His palms throbbed from the friction. His shoulders ached. His hip felt like it had been yanked from its socket. Not any worse, he told himself, than catching a Saturday doubleheader.
The French window leading into Foster's room wasn't latched. He was on a winning streak. He yanked three times on the rope.
Fraser hauled it back up to the roof.
 
It was after midnight when Eliza and Violet entered their suite, having consented to a post-opera drink with the brothers Dulles. Fraser was in an armchair, in his own clothes. The marital reunion had progressed to the point where he had his own key to the suite.
“Did anyone get arrested this time?” Eliza demanded.
“Nope,” Fraser said. “A few bumps and bruises, but your favorite second-story men have cheated French justice one more time. How was the show?”
She walked over and kissed him on the forehead. He reached up and guided her face down for a real kiss.
She straightened up and began to remove her gloves. “I declare, Violet,” she said over her shoulder, “have you ever seen your father as happy as when he's rushing around Paris doing disreputable things with that mangy, broken-down ex-ballplayer.”
“Mother, he's not at all mangy,” Violet protested.
“And if you saw him shimmy down the side of the Hotel de Crillon this evening, you wouldn't call him broken down,” Fraser said. “By the way, I thought you preferred me disreputable.”

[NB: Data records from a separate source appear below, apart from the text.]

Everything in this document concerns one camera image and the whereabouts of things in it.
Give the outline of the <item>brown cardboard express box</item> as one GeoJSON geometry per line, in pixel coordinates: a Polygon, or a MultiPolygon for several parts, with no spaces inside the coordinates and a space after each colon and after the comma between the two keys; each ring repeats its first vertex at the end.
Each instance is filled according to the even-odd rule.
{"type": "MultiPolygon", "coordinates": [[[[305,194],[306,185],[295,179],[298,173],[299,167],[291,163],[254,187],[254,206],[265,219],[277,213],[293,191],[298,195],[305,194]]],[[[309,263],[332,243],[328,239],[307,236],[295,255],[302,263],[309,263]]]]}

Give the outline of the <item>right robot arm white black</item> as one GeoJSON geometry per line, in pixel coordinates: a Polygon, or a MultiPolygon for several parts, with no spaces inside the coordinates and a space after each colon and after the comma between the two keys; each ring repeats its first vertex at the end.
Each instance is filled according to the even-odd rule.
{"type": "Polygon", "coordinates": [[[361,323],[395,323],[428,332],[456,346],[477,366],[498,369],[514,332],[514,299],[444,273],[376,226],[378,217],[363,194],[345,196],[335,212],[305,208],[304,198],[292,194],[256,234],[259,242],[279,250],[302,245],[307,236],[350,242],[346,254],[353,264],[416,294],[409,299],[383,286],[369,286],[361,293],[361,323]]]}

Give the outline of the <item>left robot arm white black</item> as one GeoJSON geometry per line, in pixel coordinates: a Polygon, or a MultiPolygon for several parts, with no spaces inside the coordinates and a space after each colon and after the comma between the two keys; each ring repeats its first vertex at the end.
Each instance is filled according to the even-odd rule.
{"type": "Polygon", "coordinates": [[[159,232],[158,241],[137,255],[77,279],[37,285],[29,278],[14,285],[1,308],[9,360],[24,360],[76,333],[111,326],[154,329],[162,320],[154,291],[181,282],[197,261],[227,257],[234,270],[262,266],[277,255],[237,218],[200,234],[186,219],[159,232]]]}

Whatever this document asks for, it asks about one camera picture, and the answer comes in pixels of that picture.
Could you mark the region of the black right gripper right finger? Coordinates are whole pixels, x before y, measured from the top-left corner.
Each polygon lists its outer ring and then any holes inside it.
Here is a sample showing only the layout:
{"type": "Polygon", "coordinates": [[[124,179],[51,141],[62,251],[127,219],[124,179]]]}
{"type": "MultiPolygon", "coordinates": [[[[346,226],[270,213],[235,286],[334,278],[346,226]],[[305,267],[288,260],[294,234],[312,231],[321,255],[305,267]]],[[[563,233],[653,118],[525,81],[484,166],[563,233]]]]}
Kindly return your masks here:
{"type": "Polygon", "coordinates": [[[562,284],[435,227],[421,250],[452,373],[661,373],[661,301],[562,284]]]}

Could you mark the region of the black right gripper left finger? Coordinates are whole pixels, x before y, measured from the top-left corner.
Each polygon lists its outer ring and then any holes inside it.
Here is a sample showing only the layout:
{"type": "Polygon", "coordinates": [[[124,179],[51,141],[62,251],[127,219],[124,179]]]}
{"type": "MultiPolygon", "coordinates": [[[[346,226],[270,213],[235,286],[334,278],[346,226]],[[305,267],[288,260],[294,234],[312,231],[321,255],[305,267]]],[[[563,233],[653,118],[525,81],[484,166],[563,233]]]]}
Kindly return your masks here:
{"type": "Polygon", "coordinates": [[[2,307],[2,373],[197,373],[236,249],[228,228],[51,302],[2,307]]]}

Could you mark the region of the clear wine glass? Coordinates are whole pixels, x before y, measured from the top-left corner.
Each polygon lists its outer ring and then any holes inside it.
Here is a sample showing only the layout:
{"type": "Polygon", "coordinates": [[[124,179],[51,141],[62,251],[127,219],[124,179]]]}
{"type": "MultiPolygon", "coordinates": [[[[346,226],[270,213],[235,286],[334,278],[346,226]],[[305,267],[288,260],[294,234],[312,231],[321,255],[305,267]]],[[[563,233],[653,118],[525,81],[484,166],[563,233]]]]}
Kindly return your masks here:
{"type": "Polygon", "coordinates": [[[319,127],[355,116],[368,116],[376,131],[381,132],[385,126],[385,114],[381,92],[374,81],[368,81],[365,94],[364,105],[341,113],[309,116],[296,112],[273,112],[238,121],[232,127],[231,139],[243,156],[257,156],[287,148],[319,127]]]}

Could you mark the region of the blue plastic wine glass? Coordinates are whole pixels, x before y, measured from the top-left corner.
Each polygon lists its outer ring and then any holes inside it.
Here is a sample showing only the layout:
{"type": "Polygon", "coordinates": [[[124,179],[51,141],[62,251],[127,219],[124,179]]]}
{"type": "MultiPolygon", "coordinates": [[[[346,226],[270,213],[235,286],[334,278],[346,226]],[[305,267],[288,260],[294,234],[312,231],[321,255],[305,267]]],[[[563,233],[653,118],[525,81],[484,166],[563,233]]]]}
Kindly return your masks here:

Eliza stepped to the mirror to remove her hat. “So, did you ne'er-do-wells get what you were looking for?”
“Sadly, no.”
Eliza turned around with the hat in her hands. “Do you mean it was for nothing that I sat through that long evening with the Messrs. Dulles? As aptly named a pair as I have met.”
“I think Allen is rather nice,” Violet objected, dropping into a chair facing her father.
“Well,” her mother answered, “I had the duller Dulles.”
“He may be the duller one,” Fraser said, “but he's intelligent enough not to leave sensitive papers in his hotel room.”
Eliza said to Violet, “You get ready for bed now.”
“I'm not a child, Mother. I think I played my part tonight rather well.”
“Yes, dear, you did. But sometimes old married people need to speak to each other.” Following Violet's self-consciously dignified departure, Eliza asked, “So what do we do now?”
“I had no idea you two would make such bully conspirators.”
Eliza sat on the couch and reached for Fraser's hand. “There's a good deal to be said for being in these things together, however odd it may be.” She squeezed his hand. “Jamie, I'm afraid I can't bring myself to like your Mr. Cook very much, but if Violet were in trouble, I hope I'd break as many laws to protect her as he's willing to break for his son.”
“What a splendid sentiment. Because we have further need of you and your charming daughter.”
Eliza smiled and sat back. “Women of intrigue, at your service.”
“Without a document connecting Foster Dulles to the Germans, we're going to have to keep him under some sort of watch and hope to track him to an actual meeting with them. There's only a week until the deadline to sign the treaty.”
“He wouldn't meet them at the Crillon, would he?”
“I thought we agreed that he's dull, not stupid. So we have to keep an eye on him, which is a bit tricky. Speed's hotel job puts him in a good place to do that while he's working, but when he's off shift, we'll have to share watching the hotel. Take turns.”